§ Task directions: In the records below, find the line with "left finger occupying?" and the line with "Asked and answered". Print both exactly, along with every line between them, and no other line.

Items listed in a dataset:
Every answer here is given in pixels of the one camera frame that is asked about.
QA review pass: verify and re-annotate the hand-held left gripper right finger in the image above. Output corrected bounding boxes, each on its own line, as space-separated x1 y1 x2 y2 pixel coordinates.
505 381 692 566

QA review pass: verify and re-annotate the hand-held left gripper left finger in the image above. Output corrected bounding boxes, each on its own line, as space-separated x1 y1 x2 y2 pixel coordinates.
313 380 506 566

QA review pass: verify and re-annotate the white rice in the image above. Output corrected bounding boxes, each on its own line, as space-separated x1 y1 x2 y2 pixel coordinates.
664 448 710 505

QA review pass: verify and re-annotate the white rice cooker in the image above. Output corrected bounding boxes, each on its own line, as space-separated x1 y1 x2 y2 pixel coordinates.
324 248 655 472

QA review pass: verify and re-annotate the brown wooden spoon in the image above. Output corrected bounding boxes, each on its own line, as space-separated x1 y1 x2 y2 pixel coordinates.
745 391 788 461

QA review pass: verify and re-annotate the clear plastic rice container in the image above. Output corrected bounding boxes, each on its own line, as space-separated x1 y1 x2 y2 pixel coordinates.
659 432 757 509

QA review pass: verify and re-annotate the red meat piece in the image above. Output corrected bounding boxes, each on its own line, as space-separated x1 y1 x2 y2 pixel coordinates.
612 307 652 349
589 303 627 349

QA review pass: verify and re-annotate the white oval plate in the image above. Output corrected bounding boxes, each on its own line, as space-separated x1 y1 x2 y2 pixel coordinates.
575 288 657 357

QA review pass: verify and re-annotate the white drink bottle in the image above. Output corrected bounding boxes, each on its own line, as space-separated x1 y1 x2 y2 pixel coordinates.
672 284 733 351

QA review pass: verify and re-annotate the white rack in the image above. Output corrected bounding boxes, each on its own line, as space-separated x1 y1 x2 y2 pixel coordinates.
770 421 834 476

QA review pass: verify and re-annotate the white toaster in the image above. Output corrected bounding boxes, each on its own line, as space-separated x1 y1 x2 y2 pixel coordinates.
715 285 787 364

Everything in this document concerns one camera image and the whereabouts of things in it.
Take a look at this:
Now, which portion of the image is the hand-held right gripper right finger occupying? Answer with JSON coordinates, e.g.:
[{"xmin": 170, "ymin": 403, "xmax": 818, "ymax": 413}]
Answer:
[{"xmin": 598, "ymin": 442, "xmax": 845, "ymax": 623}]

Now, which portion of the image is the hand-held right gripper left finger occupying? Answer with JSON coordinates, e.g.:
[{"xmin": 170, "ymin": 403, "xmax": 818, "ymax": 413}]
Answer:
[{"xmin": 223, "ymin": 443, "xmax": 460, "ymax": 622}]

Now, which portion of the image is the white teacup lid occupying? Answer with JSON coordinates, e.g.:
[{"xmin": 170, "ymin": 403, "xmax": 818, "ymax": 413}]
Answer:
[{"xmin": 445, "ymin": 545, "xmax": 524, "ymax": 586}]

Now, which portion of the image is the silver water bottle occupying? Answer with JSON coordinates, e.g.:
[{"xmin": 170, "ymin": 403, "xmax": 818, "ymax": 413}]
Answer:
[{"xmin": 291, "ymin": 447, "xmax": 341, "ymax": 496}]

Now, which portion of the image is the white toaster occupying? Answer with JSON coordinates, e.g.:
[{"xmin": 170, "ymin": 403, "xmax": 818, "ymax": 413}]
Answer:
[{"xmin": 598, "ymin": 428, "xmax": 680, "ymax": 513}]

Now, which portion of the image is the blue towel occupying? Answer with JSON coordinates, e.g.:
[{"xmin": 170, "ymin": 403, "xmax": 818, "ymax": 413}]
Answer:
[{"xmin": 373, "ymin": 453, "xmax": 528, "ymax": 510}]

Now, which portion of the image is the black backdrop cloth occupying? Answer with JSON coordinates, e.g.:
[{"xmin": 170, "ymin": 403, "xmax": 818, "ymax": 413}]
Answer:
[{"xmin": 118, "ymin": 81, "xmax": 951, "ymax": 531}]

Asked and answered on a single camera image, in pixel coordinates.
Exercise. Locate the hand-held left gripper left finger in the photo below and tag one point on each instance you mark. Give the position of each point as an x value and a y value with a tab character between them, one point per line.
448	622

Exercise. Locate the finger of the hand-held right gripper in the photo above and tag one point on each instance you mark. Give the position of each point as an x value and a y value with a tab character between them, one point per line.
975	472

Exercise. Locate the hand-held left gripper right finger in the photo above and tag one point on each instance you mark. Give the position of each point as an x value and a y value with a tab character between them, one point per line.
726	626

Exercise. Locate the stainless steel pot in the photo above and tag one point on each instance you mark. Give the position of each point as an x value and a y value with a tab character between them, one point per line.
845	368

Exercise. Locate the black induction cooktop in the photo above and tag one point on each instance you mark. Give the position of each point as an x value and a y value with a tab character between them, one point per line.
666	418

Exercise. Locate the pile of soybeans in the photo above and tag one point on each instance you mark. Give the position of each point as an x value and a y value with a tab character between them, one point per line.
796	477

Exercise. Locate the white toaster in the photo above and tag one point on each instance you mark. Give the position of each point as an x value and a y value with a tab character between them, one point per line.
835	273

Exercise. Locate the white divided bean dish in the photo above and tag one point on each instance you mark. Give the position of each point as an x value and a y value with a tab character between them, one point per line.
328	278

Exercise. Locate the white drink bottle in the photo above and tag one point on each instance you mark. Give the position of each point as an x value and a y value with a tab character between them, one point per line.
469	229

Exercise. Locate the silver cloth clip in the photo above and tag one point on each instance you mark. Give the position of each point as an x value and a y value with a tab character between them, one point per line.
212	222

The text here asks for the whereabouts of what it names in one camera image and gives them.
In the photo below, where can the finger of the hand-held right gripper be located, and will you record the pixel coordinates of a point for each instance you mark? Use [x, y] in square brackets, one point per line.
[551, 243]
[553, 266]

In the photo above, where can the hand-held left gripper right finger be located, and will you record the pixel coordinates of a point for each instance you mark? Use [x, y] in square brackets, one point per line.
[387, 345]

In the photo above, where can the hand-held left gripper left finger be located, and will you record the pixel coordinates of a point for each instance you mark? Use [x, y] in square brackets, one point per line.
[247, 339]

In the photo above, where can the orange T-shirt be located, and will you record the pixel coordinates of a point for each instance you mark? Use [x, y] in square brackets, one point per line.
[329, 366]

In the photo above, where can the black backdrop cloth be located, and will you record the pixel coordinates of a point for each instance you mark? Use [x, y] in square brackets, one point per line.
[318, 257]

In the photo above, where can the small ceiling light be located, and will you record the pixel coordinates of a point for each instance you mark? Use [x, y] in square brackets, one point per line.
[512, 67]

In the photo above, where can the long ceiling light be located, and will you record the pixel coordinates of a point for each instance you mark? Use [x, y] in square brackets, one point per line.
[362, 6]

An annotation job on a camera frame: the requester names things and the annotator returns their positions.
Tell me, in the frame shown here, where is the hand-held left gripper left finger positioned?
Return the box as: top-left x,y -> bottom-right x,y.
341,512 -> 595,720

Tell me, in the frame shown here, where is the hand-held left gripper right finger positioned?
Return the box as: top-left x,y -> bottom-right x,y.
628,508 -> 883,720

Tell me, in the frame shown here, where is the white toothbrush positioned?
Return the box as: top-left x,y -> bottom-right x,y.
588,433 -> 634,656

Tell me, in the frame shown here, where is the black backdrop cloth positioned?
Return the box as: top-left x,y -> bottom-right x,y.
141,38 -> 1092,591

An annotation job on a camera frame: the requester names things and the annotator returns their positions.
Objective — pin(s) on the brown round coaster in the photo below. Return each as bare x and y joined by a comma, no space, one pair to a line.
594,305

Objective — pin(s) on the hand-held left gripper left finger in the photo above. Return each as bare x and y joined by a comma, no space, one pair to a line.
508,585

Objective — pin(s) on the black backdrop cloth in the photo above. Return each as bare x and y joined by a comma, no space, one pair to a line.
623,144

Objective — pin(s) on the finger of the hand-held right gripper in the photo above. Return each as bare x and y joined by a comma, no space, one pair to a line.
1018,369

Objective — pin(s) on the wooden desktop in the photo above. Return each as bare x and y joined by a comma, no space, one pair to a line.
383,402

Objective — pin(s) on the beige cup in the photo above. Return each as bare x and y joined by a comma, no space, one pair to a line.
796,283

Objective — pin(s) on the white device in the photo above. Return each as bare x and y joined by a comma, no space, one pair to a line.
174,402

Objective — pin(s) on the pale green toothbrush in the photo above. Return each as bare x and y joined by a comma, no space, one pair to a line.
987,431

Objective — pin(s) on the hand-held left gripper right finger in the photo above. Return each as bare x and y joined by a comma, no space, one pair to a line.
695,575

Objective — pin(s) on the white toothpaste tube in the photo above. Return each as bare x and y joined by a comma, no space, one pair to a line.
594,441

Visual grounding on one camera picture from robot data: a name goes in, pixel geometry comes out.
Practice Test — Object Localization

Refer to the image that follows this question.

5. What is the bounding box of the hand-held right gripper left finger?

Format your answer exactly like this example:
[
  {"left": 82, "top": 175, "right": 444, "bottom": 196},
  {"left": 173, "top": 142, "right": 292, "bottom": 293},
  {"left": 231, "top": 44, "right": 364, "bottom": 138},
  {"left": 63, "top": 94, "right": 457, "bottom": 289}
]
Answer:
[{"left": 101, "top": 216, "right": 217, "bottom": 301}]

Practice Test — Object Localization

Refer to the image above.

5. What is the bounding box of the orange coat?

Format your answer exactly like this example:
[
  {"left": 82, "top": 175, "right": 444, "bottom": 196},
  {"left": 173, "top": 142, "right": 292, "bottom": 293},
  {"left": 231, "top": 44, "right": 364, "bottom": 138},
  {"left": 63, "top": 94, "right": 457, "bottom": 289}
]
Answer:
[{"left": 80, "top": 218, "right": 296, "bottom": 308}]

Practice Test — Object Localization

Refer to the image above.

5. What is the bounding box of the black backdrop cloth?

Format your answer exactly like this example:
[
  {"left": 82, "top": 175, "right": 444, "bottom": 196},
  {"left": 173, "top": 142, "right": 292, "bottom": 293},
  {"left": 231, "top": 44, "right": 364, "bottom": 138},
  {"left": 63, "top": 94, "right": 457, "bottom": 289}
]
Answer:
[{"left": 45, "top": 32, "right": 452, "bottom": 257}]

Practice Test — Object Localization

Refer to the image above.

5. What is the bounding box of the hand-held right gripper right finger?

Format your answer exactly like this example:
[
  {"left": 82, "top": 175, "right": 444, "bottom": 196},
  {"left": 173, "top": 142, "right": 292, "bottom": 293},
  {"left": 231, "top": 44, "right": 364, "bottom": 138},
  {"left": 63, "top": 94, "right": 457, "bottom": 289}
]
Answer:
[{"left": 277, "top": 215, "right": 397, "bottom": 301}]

§ The completed task:
Now, which portion of the image is the hand-held right gripper left finger occupying? Answer with JSON coordinates, e.g.:
[{"xmin": 170, "ymin": 403, "xmax": 818, "ymax": 413}]
Answer:
[{"xmin": 223, "ymin": 443, "xmax": 460, "ymax": 622}]

Now, which portion of the image is the white teacup lid occupying? Answer with JSON coordinates, e.g.:
[{"xmin": 170, "ymin": 403, "xmax": 818, "ymax": 413}]
Answer:
[{"xmin": 445, "ymin": 545, "xmax": 524, "ymax": 586}]

Now, which portion of the image is the silver water bottle occupying? Answer with JSON coordinates, e.g.:
[{"xmin": 170, "ymin": 403, "xmax": 818, "ymax": 413}]
Answer:
[{"xmin": 291, "ymin": 447, "xmax": 341, "ymax": 496}]

Now, which portion of the image is the white toaster occupying? Answer with JSON coordinates, e.g.:
[{"xmin": 170, "ymin": 403, "xmax": 818, "ymax": 413}]
Answer:
[{"xmin": 598, "ymin": 428, "xmax": 680, "ymax": 513}]

Now, which portion of the image is the blue towel occupying? Answer with JSON coordinates, e.g.:
[{"xmin": 170, "ymin": 403, "xmax": 818, "ymax": 413}]
Answer:
[{"xmin": 373, "ymin": 453, "xmax": 528, "ymax": 510}]

Now, which portion of the image is the black backdrop cloth occupying? Answer with JSON coordinates, e.g.:
[{"xmin": 170, "ymin": 403, "xmax": 818, "ymax": 413}]
Answer:
[{"xmin": 118, "ymin": 81, "xmax": 951, "ymax": 531}]

Asked and answered on a single camera image, in pixel coordinates.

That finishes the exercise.